To finish compressing the file, we need to go back and re-read the file. This time, instead of just counting the characters, we’ll lookup, in our tree, each character encountered in the file and write its sequence of zeros and ones to a new file. Later, when we want to restore the original file, we’ll read the zeros and ones and use the tree to decode them back into characters. This implies that when we must have the tree around at the time we decompressing it. Commonly this is accomplished by writing the tree structure at the beginning of the compressed file. This will make the compressed file a little bigger, but it is a necessary evil. You have to have the secret decoder ring before you can pass notes in class.
Other ways of squeezing data
Since my uncle devised his coding algorithm, other compression schemes have come into being. Someone noticed that the distribution of characters may vary at different spots in the source, for example a lot of “a”s around the beginning of the file but later there might be a disproportionate number of “e”s. When that is the case, it is occasionally worth the effort to adjust how the Huffman tree hangs while running through the file. One could slice the file into smaller sections and have different trees for each section. This is called Adaptive Huffman Coding.

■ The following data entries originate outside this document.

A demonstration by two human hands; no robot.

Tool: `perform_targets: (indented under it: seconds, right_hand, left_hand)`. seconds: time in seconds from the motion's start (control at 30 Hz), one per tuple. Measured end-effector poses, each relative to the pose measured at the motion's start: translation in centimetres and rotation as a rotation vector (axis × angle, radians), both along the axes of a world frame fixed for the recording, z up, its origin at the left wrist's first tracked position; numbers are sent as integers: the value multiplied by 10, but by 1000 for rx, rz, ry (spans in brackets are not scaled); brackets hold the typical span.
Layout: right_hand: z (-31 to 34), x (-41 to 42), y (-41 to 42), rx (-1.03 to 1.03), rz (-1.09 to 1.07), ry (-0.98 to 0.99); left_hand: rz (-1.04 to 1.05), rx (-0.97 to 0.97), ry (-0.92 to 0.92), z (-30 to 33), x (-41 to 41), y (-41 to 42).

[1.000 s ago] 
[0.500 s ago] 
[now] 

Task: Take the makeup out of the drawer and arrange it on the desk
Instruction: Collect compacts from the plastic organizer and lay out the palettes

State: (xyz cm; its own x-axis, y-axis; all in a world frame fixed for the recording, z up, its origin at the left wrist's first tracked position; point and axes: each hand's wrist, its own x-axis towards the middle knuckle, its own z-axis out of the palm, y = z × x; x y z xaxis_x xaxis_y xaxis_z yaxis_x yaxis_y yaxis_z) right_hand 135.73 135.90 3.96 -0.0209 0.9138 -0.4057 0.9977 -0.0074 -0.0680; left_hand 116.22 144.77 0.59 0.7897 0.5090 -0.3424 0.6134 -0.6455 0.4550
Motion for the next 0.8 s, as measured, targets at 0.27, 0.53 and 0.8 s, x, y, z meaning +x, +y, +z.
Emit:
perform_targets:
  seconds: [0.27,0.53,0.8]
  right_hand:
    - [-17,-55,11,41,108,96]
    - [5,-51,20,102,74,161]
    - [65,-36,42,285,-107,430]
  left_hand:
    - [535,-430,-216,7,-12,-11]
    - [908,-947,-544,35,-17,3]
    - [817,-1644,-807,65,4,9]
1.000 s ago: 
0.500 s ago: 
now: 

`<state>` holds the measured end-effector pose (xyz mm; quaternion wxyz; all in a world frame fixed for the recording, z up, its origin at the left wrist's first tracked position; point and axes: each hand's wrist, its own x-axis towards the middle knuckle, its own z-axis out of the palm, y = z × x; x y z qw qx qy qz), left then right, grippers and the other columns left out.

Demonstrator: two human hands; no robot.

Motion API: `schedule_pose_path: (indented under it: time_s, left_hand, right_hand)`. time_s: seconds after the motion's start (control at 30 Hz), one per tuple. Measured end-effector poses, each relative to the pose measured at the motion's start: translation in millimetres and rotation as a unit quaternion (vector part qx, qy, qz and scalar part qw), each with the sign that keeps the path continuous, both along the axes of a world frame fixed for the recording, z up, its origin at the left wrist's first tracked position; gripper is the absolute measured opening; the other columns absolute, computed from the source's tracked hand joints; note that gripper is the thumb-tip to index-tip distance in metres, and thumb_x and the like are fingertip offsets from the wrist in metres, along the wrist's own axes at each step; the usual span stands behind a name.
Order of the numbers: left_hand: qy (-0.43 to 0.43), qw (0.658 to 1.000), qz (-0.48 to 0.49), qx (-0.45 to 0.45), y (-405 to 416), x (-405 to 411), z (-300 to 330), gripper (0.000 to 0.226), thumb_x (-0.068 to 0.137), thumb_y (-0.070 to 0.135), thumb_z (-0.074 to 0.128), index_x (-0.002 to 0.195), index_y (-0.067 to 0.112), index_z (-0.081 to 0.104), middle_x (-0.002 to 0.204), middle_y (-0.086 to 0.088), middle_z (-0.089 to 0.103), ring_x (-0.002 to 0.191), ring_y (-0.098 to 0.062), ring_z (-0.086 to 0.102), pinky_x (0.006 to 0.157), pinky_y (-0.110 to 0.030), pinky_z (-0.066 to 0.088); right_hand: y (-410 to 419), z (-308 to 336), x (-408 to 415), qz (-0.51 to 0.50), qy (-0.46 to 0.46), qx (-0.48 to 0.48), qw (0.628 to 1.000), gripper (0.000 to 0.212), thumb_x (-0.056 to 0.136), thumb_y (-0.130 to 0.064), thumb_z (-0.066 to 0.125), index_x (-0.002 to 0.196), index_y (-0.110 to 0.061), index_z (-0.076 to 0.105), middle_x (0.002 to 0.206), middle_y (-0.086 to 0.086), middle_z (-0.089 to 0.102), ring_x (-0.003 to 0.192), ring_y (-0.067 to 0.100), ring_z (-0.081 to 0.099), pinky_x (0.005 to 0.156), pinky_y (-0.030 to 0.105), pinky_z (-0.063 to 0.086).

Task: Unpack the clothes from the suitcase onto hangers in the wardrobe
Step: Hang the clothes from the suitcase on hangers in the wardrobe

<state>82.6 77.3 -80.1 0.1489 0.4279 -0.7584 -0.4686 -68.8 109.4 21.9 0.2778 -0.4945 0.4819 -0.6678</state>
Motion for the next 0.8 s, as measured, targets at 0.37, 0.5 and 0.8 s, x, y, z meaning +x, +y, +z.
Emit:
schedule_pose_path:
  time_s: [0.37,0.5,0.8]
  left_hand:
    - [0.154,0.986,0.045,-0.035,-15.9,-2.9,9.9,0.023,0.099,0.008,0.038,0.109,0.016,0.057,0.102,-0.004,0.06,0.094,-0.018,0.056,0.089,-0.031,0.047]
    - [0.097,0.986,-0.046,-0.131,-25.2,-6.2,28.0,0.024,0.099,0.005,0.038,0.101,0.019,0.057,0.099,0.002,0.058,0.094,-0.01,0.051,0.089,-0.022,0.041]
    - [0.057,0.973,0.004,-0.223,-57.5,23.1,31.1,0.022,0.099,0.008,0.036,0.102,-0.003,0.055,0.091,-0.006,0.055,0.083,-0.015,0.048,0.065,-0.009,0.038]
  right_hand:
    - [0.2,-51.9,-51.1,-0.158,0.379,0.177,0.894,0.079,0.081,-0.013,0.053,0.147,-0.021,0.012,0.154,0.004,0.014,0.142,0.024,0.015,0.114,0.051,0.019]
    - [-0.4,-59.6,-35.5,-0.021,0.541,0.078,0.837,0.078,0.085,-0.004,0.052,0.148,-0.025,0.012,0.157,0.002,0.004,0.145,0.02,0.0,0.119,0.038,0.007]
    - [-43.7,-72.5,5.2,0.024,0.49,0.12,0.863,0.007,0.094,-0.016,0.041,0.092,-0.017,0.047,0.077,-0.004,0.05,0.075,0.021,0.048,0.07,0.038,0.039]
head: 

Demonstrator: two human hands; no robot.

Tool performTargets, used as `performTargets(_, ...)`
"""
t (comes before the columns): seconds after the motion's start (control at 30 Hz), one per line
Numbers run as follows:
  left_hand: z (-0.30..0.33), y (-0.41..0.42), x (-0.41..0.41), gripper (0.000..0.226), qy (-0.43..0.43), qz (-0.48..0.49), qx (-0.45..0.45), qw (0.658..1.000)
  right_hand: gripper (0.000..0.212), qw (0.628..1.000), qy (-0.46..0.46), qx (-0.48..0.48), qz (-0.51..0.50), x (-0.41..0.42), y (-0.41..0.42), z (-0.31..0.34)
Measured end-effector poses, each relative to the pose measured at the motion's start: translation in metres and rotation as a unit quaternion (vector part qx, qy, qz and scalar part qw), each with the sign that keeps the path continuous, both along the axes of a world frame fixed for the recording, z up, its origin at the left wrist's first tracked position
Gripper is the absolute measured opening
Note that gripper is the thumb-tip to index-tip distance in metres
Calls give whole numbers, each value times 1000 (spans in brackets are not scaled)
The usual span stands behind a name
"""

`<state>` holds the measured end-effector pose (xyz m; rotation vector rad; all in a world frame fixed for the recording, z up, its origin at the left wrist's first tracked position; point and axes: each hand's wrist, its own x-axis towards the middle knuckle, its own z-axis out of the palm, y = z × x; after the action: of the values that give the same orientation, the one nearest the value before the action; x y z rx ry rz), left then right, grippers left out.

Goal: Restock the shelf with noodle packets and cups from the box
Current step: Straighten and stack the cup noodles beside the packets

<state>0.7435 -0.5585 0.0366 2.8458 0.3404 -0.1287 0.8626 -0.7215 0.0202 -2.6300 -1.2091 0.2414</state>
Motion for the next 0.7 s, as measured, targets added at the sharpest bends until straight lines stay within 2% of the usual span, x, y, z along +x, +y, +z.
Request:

Three other guys (Lempel, Ziv and Welch) realized that certain sequences of characters can be common, for example the letter “r” is often followed by the letter “e”, so we could treat the sequence “re” as just another letter when assigning codes.
Sometimes it is not necessary to re-create the original source exactly. For example, with image files the human eye cannot detect every subtle pixel color difference. The JPEG (“Joint Photography Expert Group”) format “rounds” similar hues to the same value then applies the Huffman algorithm to the simplified image. The MP3 music format uses a similar technique for sound files.
My uncle’s algorithm makes the world a smaller place.